Now I will definatly agree with you that Final Fantasy has become a lumbering behemoth of grind and glitz, like a high budget summer movie lacking substance or fun, possessing only over the top action and hackneyed formulaic plot.

The ORIGINAL Final Fantasy was popular because it was endlessly replayable and customizable. You could make a party of everything, build your characters from the ground up. Recent Final Fantasys have tried to capture this with their many obtuse grid systems and whatever, but the experiance is diluted by the plot. It is very difficult to have complete freedom and a strong plot- Final Fantasy needs to move away from it's current linear model if it's going to combine strong writing with customizable characters. May I suggest Fallout 3 as a model? Yes yes let all the failboys cry "NO! NO FINAL OBLIVION!" but screw you. I'm not saying make an Oblivion clone, i'm just saying that perhaps having a main character that is designed from ground up, combined with pre-genned followers with interesting personalities and traits, as well as selectible history for your character (ala Mass Effect) would be a good formula. Sometimes you just need to shake it up. The grind-tastic linear setup of Final Fantays is a dinosaur, and I know they can do better.

Signed,

Someone who wasted 60 bucks on FFXII
Okay that's it unless your problem was the pacing, or you just didn't connect with the story, I dare you to tell me a design flaw in FFXII. It is a good game, it's not bad by any means of the word. Yes the plot is badly paced around midway. That's it's only problem, well that and the Guide Dang It stuff.

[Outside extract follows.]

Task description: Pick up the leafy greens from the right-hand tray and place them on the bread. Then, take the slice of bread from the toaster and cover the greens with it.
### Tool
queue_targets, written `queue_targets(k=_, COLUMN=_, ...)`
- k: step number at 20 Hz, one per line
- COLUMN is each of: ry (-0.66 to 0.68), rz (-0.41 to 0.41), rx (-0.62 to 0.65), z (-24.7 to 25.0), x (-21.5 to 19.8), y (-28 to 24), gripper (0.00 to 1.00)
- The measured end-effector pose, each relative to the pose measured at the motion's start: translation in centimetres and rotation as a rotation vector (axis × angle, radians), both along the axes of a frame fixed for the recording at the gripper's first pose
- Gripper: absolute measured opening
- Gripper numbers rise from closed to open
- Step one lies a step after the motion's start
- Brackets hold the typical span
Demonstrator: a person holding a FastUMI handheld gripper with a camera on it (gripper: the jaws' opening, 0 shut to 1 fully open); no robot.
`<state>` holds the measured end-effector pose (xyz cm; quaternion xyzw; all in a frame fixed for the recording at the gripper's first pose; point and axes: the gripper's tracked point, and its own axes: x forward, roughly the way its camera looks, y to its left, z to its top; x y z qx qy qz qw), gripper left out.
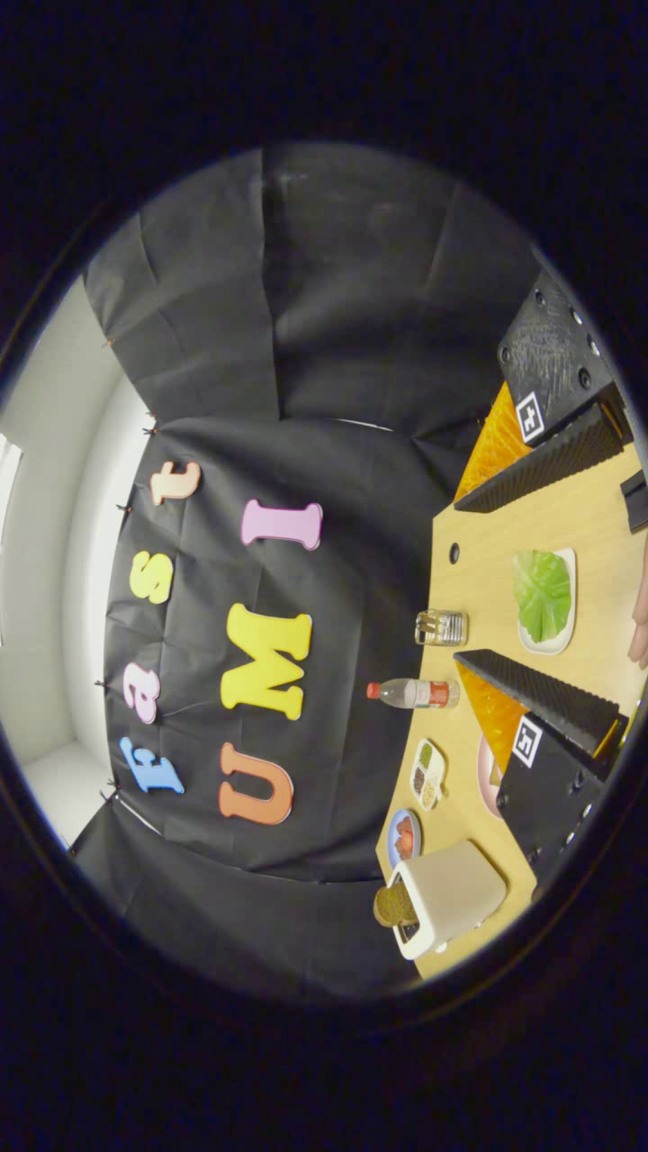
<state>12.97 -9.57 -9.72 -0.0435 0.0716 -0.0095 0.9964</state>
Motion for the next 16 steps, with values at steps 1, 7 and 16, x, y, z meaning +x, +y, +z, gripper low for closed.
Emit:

Monsters drop loot, Human enemies drop money, you can create items in the Bazaar from Loot, this is more believable than a giant bird with 10,000 gil in it's beak, I mean a dragon I could understand, maybe the bird, but a Cactus? why does a Cactus carry money?!?

As for the Battle system, Yes you could make the game 'Play itself' but that's less a problem with the game and more a problem with you. I never used gambits on my main character unless I was waling through the starting area and didn't wanna fight weak enemies. The gambit's let you program the AI of your party so they don't do stupid shit. with a full 13 gambit slots you can program them to play like YOU.

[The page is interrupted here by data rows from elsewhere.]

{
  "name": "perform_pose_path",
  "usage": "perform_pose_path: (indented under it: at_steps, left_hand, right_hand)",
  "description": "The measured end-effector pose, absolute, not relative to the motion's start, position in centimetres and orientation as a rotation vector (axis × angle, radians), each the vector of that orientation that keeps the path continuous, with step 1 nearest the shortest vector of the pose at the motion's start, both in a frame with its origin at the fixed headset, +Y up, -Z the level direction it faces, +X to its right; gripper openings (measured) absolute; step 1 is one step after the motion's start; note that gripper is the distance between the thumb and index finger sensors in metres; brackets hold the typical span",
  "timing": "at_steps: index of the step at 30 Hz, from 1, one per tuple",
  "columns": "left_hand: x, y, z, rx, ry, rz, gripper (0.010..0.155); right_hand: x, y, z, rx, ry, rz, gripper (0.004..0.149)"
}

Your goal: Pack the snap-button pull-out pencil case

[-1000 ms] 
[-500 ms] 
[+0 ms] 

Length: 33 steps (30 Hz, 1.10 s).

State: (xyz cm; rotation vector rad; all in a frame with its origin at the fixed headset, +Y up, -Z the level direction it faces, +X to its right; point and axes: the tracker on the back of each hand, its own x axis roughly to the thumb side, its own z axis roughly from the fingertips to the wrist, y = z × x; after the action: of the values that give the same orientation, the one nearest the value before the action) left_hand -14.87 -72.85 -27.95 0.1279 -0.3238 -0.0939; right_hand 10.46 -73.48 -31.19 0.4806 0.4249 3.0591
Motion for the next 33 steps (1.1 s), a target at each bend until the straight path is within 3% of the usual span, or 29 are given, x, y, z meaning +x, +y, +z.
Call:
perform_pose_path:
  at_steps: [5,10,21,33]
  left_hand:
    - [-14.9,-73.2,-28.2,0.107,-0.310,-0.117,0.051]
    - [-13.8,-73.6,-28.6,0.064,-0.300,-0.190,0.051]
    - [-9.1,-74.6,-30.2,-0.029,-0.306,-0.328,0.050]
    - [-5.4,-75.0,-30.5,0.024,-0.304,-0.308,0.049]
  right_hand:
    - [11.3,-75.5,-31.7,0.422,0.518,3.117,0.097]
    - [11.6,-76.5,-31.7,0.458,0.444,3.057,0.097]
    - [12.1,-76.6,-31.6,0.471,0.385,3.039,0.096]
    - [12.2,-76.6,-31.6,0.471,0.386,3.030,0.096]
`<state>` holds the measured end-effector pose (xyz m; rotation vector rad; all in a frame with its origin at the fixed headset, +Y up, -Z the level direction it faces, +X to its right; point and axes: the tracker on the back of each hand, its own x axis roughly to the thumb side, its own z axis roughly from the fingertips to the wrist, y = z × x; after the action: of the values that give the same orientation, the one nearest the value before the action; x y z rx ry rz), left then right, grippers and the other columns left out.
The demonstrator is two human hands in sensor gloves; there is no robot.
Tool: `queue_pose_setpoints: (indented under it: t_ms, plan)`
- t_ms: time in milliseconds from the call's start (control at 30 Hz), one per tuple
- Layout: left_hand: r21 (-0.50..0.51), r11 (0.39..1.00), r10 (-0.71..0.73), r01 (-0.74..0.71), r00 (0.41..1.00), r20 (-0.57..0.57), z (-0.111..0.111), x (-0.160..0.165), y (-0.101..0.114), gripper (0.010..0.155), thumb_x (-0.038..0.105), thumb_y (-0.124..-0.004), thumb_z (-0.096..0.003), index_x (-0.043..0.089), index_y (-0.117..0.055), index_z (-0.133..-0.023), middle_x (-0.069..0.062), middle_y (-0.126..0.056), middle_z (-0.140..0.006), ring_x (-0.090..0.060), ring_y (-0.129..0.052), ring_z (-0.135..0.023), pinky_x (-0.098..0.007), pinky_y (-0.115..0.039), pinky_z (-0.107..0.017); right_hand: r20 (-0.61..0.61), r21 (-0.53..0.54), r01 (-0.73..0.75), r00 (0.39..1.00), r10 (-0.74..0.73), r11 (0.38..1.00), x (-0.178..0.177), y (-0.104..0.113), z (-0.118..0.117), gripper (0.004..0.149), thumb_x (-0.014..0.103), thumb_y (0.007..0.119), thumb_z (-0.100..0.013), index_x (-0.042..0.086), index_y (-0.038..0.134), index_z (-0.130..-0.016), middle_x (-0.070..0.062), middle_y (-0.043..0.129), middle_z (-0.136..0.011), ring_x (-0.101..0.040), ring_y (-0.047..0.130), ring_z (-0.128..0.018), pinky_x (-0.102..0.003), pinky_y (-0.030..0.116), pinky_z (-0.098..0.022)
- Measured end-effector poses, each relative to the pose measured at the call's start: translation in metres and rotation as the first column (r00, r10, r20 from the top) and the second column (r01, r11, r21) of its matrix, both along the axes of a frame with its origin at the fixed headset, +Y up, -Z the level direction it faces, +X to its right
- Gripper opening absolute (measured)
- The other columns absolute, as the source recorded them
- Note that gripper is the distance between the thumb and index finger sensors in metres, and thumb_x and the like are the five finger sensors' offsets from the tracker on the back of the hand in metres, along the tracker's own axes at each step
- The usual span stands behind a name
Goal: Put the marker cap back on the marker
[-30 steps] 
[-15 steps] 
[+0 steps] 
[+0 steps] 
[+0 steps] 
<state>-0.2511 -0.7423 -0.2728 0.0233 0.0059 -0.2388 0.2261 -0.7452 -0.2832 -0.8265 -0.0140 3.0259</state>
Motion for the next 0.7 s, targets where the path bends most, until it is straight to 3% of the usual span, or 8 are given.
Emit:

The Party's Character development and plot is defended here http://www.gamefaqs.com/boards/genmessage.php?board=459841&topic=46066678

I am not saying you have to LIKE FFXII, so if I'm giving that impression that's incorrect, what I am asking is why you hate it, and is it for the right reasons. I have played every FF and save VI in story it's better than all the rest, I remember when X came out and EVERYONE called it shit, I remember that when IX came out everyone called it shit.

So understand my skepticism to anyone saying they dislike XII, Because I am predicting a big spike in hatred for XIII once it is released.

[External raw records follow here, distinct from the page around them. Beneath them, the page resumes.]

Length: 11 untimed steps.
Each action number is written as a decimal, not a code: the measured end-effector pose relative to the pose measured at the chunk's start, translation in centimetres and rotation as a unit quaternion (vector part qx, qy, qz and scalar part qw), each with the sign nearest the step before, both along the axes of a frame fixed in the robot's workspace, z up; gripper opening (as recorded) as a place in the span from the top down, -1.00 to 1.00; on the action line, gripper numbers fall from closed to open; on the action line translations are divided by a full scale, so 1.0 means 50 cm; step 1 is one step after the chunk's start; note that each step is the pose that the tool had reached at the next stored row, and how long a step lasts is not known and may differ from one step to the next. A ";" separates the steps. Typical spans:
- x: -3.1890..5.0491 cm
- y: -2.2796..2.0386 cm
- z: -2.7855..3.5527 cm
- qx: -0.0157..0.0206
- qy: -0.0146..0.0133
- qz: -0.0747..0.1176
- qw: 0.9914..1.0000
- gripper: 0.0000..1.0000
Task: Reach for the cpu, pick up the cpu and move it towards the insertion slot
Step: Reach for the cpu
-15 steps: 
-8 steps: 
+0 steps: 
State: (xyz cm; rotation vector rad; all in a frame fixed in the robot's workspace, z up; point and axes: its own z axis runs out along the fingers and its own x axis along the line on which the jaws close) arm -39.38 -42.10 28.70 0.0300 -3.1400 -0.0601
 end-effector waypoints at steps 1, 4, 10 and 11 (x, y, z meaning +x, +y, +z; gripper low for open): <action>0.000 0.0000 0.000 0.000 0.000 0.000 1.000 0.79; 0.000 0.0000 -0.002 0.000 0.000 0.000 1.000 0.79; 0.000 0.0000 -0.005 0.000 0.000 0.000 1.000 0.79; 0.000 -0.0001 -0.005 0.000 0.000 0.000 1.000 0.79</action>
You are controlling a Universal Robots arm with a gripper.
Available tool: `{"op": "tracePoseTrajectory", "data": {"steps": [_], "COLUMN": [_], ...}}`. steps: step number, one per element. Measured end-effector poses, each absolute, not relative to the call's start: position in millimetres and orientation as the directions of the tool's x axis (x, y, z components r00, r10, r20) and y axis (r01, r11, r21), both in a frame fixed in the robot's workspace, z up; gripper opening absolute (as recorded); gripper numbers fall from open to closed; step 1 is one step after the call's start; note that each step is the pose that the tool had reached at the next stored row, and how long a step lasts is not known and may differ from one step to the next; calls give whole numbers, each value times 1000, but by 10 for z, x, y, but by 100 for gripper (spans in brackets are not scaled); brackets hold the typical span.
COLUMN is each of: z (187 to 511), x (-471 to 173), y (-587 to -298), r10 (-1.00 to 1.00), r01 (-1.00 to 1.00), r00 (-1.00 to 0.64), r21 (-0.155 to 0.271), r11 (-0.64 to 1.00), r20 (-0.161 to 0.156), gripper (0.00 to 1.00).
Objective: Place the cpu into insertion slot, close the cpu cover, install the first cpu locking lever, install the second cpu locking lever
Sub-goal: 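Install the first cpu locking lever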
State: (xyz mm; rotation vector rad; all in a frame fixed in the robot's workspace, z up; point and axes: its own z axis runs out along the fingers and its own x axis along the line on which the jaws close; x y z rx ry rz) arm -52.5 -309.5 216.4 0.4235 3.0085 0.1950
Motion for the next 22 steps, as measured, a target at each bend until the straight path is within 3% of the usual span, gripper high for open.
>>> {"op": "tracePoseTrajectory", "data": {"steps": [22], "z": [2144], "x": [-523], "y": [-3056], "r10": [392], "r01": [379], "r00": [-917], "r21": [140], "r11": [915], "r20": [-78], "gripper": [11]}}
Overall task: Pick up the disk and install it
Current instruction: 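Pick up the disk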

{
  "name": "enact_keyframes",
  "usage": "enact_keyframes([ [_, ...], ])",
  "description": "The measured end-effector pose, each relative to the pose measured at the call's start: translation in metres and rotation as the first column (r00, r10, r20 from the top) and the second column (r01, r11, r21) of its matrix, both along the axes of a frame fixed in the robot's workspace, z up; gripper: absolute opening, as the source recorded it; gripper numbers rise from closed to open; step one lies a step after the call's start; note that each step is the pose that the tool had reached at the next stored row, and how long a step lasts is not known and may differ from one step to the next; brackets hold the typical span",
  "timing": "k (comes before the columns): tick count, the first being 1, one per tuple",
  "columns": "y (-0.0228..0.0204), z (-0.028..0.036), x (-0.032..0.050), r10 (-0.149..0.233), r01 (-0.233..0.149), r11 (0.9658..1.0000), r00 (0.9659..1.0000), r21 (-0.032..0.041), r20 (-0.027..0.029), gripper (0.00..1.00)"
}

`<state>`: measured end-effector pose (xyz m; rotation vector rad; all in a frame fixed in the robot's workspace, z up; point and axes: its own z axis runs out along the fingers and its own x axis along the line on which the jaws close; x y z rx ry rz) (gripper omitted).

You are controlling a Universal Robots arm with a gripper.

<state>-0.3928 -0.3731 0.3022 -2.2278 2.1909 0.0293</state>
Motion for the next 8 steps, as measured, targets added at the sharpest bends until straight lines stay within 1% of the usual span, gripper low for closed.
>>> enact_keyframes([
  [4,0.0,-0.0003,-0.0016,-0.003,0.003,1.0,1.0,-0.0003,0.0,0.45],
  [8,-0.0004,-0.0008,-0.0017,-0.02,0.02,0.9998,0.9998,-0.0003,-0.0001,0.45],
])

Also the Zodiac Job System (A.K.A. we fixed all the issues with the English game and refuse to release it their) solves Licence Board issues by making 13 of them, and you can only assign one to a character, and that corresponds with a Class.

Also the MP bar stopped serving for Quickenings and they added a third bar.

So yeah I consider your statements uninformed.
I just now caught this.

My statements aren't uninformed because I don't agree with you *blows over the strawman*

My problem with FFXII was primarily the story. The Combat system was okay though it all looked a bit too much like an MMO stripped of the whole multiplayer thing to me- meaning boring and lonely. None the less it was fun. No, my problem was they screwed the pooch with the story. Shit, they revealed the evil twin within the first two hours of gameplay. The main character wasn't the main character, and all the characters looked far too metrosexual or rediculously underdressed (except Balthier) for me to take them seriously. I really wanted to like the game, really, it just never grabbed me like it should've and when you take away the gripping story all you have is completionist grind.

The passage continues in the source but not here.